◆ **Prompt**: If a line of the records holds the word "frame", copy it out.

Dataset entries
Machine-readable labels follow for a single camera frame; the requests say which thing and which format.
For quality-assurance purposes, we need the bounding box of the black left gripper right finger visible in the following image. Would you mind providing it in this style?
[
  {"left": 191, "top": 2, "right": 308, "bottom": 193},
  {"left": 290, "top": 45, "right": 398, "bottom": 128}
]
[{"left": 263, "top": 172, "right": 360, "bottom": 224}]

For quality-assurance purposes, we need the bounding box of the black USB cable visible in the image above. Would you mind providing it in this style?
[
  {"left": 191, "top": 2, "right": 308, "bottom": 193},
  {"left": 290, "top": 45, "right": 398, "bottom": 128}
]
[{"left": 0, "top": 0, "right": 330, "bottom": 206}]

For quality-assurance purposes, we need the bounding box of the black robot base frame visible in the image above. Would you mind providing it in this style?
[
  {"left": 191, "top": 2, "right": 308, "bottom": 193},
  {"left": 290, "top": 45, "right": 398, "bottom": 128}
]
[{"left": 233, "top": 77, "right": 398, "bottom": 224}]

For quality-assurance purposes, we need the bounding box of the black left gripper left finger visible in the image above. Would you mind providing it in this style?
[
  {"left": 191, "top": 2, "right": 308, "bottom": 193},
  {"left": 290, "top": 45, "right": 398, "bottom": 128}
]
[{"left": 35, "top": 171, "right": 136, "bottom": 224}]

◆ **Task answer**:
Machine-readable labels follow for a single camera frame; the requests say which thing and which format.
For quality-assurance purposes, we need the bounding box of the black robot base frame visible in the image above. Would you mind providing it in this style?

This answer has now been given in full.